Fuller is an executive producer of the show with his writing partner Graham Gordy. The two first worked together as writers for the SundanceTV series “Rectify,” and then on their own TV project for AMC about college football (Gordy, who is from Arkansas, is a diehard SEC football fan like Fuller), although the show was not picked up.
“But it got me representation and got me on people’s radars,” Fuller said.
Fuller has lived in L.A. for the past 12 years. It’s where he met his wife, former Miss South Carolina USA and Gamecock cheerleader Jamie Hill.
Below are five questions with Fuller about “Quarry.” Watch it on Cinemax at 10 p.m. Friday, Sept. 9.
Q: How did “Quarry” come together?
Fuller: We knew we wanted to do something set in the South, like a Southern “Sopranos” in a way. While we were developing our own ideas, I was looking at books online and I happened to see on Amazon’s “customers also liked” list a series of books by Max Allan Collins [which the show is based on].
First and foremost, they’re just great crime novels; Max is a terrific writer who’s able to craft witty characters and brutal action. We saw a real opportunity to tell the origin story of this character who’s so fully detached in the books and dramatize how he got to that point.
Q: Who is the main character Mac and what drives him?
Fuller: He’s a guy who was born and raised in Memphis. He gets drafted, does one tour, comes back and feels restless, like he can’t fit back in. So he re-enlists, much to the chagrin of his wife. The series starts as he comes home after the second tour. He’s been involved in some kind of atrocity, and it’s brought some shame onto him back home. It’s about him thinking he’s coming home as a hero and he’s shunned in so many ways. There was no support system there. No one understood PTSD at the time. Mac is haunted by what he endured and is trying to put it behind him. He gets manipulated by this man called The Broker. This guy does understand PTSD, but bastardizes it to recruit these young men into doing his criminal bidding.
Q: How did you capture the feel of the ’70s?
Fuller: So much of writing to me is the chance to do research. I wasn’t alive then, and neither was my writing partner. We were trying to be as authentic as we could be, so we did interviews with people who lived through it and read up about veterans’ experiences coming home. It’s an interesting time because it doesn’t have the narcissism of the ’80s or the idealism of the ’60s.
Q: Cinemax is owned by HBO, which is known for pushing the on-air envelope. On a scale of one to “Game of Thrones,” how violent or graphic is “Quarry”?

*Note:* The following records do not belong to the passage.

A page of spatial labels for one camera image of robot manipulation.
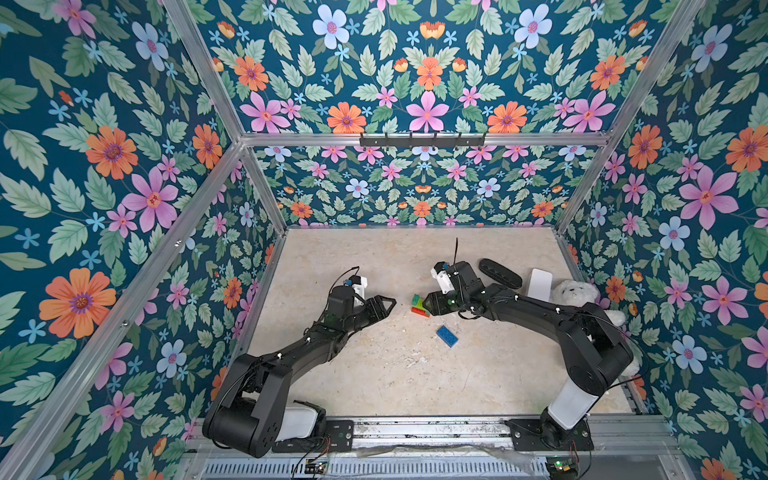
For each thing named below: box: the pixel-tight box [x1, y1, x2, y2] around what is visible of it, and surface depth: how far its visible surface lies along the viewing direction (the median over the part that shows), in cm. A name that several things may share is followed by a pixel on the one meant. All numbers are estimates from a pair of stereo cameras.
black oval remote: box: [478, 258, 523, 289], surface depth 106 cm
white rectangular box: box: [528, 268, 553, 302], surface depth 100 cm
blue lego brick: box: [436, 325, 459, 348], surface depth 92 cm

Fuller: “It is HBO, so there is violence on the show. But so much of what Graham Gordy and I do is not to glorify or be gratuitous with violence. We want it to come from character first. There’s blood and murder and sex ... but it’s always done from a place that serves the story and keeps to the character.”
Q: You started this project in 2012. How does it feel now that the show is finally about to air on TV?
Fuller: “It’s very surreal. It’s been a long process. There have been a lot of life changes since I started this project. I remember working on the pilot for “Quarry” and watching the London Olympics! Now I’m married and have a 2-week-old daughter. It’s awesome to work so hard on something and to see it coming out. There’s relief it’s finally getting out there.”